_EXERCISE INSTRUCTIONS:_ The number of lines with the string "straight" in the listing below is all that should be reported.

_INFORMATION PROVIDED:_
════════

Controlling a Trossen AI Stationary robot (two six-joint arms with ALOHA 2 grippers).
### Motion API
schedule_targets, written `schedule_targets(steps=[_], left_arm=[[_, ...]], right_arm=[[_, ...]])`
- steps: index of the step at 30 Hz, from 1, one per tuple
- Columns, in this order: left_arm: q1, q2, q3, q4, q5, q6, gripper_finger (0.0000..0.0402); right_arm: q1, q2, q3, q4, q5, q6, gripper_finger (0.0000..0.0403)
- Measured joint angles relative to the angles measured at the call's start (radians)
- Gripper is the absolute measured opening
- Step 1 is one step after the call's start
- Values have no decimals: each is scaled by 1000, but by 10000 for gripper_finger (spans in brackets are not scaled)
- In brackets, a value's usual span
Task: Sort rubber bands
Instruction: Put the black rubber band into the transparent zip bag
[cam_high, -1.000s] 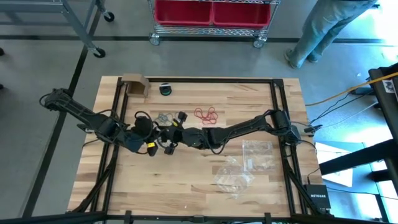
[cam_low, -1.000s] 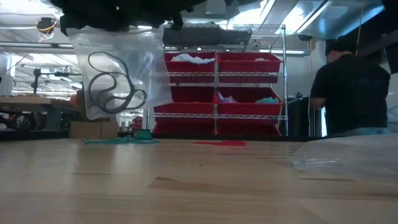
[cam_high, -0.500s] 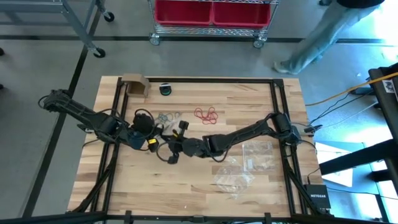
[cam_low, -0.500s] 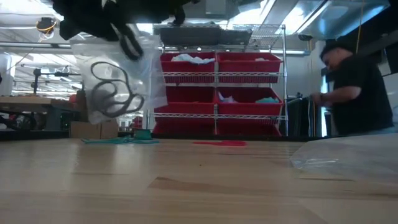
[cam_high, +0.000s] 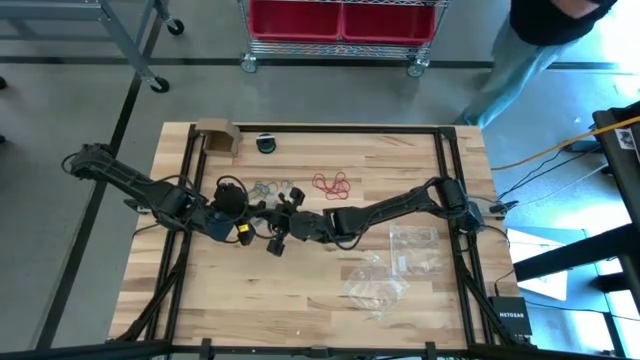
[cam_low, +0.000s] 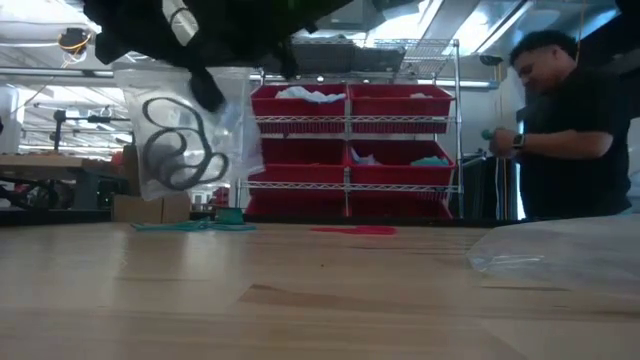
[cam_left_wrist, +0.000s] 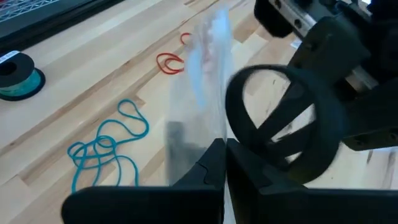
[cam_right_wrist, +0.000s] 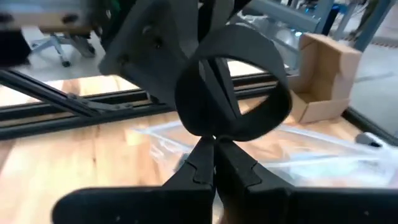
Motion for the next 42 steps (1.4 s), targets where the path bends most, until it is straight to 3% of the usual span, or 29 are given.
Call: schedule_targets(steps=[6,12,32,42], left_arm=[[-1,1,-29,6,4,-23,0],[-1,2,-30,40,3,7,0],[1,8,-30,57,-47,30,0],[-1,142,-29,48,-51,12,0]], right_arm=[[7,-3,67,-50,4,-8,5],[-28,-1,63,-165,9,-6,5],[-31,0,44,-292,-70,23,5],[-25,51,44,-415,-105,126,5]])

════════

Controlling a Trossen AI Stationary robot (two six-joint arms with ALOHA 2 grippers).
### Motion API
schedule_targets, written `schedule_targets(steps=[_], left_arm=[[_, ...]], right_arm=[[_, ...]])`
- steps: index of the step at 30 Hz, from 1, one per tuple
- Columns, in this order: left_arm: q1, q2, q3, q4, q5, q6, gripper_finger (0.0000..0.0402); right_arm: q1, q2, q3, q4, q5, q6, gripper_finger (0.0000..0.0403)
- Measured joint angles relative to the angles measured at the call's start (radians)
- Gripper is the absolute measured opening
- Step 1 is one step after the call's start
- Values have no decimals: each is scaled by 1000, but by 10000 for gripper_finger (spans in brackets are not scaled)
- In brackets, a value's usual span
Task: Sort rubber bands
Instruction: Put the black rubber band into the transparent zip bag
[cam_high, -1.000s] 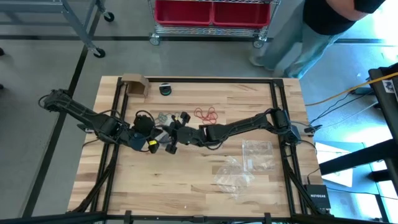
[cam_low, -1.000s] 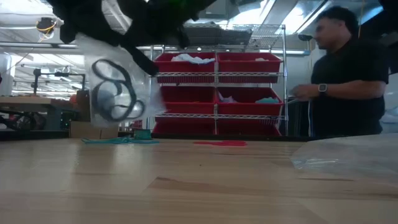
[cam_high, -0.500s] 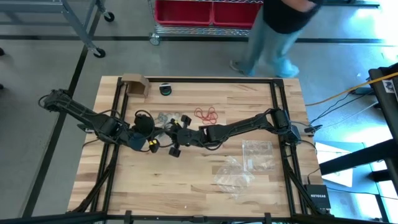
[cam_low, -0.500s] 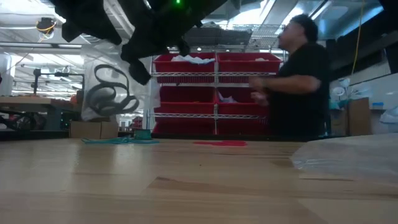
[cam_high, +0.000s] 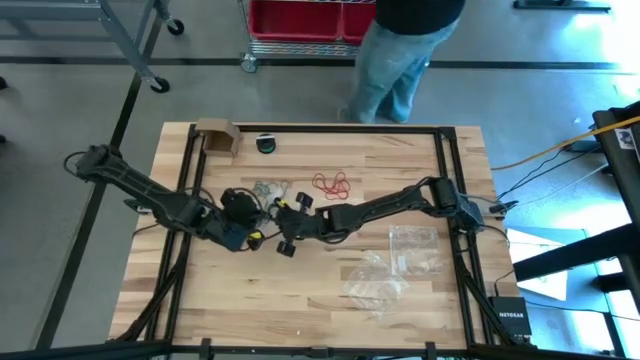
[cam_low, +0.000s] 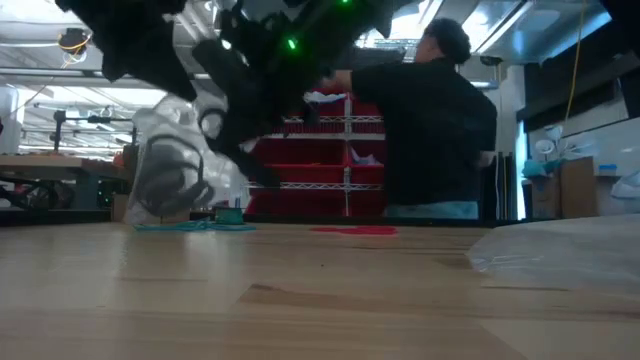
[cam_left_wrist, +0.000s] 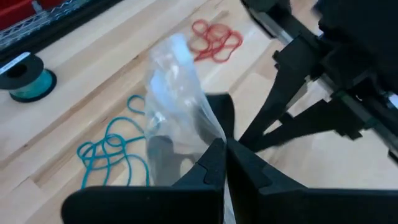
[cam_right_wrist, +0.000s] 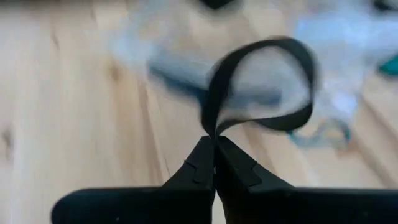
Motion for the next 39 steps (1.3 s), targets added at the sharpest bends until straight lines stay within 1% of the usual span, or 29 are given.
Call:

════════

_EXERCISE OUTPUT:_ 2